● **Task brief**: From the records below, output exactly the lines running from the line containing "If you would" through the line containing "In this document the", and no others.

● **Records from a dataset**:
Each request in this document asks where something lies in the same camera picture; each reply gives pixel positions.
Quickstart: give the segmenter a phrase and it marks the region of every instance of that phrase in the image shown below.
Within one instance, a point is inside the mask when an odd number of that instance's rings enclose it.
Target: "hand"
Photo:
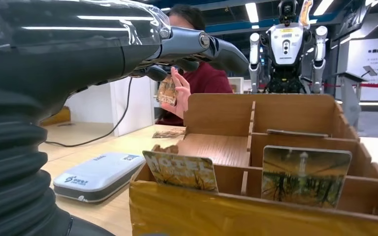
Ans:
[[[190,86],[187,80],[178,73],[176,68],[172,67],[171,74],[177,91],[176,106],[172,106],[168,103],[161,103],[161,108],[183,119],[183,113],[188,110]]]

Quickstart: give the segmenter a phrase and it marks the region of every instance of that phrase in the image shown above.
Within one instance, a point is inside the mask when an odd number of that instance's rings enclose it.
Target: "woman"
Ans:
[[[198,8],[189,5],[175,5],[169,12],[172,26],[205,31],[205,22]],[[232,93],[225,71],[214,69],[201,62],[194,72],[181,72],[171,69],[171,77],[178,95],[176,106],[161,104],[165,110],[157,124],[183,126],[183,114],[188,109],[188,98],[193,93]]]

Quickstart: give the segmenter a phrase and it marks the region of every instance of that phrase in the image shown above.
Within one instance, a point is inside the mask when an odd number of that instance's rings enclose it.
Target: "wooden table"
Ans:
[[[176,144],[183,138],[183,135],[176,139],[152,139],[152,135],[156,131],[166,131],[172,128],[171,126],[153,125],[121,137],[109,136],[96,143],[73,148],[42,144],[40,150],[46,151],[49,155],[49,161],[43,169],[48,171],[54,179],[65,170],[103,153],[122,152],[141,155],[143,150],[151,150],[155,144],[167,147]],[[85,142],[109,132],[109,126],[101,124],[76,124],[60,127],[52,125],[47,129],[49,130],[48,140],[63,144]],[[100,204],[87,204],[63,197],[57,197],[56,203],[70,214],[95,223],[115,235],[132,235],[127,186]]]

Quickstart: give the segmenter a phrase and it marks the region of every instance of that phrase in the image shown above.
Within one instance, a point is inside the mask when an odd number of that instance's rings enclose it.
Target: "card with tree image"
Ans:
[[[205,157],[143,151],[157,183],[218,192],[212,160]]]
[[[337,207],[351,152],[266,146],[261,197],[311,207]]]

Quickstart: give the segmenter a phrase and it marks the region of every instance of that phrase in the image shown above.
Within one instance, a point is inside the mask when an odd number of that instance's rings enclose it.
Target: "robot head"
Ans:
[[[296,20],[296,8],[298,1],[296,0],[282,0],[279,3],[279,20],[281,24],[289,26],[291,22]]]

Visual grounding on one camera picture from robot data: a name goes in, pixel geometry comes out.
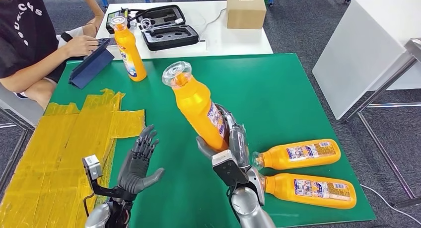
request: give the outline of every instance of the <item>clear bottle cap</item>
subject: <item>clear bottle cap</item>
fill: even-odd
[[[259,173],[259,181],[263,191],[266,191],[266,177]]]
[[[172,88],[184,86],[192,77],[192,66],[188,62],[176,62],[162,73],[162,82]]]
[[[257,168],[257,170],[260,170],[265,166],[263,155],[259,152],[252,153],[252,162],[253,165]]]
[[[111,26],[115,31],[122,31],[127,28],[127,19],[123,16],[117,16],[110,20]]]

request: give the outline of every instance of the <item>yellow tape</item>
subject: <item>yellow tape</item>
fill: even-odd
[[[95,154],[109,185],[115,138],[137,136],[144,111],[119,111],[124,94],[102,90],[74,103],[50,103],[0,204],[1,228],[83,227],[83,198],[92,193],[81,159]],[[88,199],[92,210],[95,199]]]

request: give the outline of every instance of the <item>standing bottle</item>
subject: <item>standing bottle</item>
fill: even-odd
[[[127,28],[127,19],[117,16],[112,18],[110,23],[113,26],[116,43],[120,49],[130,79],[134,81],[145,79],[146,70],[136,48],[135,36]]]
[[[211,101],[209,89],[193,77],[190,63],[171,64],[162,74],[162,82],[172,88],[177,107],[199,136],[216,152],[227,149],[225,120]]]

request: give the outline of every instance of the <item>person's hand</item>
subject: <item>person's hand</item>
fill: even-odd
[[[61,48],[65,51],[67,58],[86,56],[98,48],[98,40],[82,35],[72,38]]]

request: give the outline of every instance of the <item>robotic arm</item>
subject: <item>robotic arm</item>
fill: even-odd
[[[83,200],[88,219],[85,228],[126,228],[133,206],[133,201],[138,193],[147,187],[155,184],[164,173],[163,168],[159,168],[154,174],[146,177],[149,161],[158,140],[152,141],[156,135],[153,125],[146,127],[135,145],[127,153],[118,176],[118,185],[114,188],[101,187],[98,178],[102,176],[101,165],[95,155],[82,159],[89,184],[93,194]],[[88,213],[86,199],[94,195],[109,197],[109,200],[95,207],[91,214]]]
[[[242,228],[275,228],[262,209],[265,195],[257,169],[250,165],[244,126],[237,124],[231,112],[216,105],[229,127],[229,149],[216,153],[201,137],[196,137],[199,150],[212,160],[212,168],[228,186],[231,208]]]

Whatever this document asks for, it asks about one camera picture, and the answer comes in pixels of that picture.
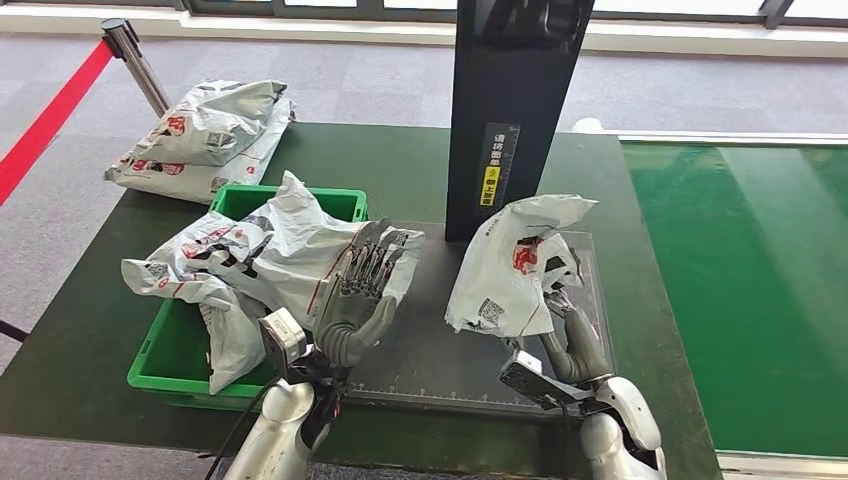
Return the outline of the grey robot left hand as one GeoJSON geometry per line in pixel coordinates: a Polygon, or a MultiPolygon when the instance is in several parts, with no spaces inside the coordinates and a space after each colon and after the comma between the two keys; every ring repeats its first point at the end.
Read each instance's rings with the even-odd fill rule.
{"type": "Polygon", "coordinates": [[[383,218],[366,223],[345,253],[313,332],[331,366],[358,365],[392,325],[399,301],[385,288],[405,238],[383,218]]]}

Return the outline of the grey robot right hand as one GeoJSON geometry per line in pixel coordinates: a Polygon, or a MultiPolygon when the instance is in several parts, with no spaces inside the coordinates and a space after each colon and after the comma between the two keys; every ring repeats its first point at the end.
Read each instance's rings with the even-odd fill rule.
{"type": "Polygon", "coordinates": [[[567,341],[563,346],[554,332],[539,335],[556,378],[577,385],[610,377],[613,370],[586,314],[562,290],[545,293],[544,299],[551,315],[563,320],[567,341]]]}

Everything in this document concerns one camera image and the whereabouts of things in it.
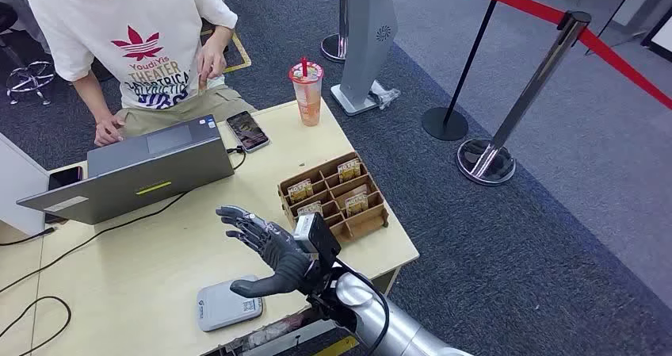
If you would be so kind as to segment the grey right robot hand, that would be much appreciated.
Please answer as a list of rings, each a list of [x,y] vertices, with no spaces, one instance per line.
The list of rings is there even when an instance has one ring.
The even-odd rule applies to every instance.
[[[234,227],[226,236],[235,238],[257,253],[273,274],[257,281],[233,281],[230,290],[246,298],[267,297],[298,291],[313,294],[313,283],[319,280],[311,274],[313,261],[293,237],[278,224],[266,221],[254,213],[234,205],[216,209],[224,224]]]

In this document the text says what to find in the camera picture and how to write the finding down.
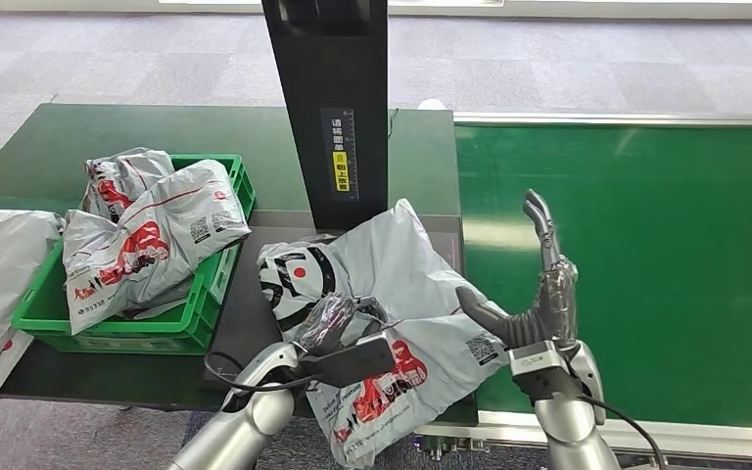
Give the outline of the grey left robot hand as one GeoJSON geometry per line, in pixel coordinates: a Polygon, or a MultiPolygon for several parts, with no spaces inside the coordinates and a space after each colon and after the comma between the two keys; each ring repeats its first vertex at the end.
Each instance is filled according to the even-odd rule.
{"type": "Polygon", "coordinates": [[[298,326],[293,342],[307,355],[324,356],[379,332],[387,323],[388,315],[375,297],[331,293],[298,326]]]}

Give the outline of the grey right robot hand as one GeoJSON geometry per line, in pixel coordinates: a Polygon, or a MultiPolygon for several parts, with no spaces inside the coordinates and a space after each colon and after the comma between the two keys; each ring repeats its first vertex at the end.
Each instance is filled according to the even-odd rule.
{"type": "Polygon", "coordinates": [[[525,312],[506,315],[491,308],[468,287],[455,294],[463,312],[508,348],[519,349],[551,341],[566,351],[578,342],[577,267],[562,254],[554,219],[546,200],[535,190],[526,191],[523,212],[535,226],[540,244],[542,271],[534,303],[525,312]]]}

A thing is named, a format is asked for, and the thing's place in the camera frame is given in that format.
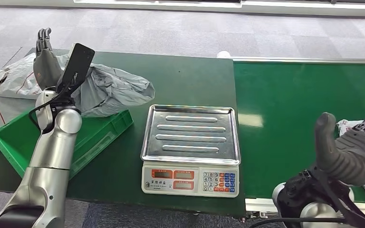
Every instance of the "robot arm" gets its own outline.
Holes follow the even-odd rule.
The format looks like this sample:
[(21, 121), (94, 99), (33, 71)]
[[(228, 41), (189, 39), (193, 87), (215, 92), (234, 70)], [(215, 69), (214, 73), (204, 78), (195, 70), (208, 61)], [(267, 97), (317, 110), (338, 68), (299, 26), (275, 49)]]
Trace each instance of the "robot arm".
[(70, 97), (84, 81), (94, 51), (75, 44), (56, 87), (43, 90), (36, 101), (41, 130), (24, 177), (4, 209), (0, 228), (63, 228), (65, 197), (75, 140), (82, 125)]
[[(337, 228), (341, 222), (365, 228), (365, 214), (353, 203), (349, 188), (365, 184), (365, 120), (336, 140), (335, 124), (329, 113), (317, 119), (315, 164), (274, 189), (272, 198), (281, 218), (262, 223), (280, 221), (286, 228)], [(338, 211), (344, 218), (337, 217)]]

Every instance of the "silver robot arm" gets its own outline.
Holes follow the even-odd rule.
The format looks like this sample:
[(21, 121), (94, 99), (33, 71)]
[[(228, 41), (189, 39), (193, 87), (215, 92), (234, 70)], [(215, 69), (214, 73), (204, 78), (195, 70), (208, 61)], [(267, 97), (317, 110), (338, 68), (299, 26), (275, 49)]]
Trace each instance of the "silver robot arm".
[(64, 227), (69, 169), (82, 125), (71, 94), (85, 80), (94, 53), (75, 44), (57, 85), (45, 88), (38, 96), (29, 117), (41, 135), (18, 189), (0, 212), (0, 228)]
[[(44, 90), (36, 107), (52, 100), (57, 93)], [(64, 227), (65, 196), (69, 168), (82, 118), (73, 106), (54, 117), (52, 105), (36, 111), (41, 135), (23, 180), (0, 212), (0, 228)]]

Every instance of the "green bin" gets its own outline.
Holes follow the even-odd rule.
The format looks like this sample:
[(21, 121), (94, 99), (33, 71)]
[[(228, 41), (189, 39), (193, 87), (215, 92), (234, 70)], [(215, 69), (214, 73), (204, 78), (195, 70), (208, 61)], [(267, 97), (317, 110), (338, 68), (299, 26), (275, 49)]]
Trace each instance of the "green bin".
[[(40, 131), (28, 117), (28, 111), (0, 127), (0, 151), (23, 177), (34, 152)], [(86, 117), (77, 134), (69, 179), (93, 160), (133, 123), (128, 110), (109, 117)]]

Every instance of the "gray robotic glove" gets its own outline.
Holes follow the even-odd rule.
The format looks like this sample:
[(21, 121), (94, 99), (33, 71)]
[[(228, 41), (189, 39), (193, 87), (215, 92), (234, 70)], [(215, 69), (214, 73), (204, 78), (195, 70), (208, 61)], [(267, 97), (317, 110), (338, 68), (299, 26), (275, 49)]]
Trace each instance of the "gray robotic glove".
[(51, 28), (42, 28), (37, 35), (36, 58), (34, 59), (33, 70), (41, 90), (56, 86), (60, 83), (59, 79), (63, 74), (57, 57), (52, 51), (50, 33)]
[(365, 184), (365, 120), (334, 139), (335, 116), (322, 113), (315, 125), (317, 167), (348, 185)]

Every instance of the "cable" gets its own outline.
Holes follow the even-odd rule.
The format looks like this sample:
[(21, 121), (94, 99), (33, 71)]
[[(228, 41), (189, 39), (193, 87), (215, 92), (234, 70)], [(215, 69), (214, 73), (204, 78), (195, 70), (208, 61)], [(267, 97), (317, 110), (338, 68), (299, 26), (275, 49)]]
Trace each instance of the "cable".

● **Response to the exercise**:
If you would be so kind as to segment the grey right robot hand, that would be much appreciated.
Please answer as a list of rings, each a list of [x,y] vertices, with no spaces, one instance per line.
The list of rings is there even when an instance has one ring.
The even-odd rule applies to every instance.
[[[234,227],[226,236],[235,238],[257,253],[273,274],[257,281],[233,281],[230,290],[246,298],[267,297],[298,291],[313,294],[313,283],[319,280],[311,274],[313,261],[293,237],[278,224],[266,221],[254,213],[234,205],[216,209],[224,224]]]

In this document the text says what to find in the camera picture and how to write the finding down.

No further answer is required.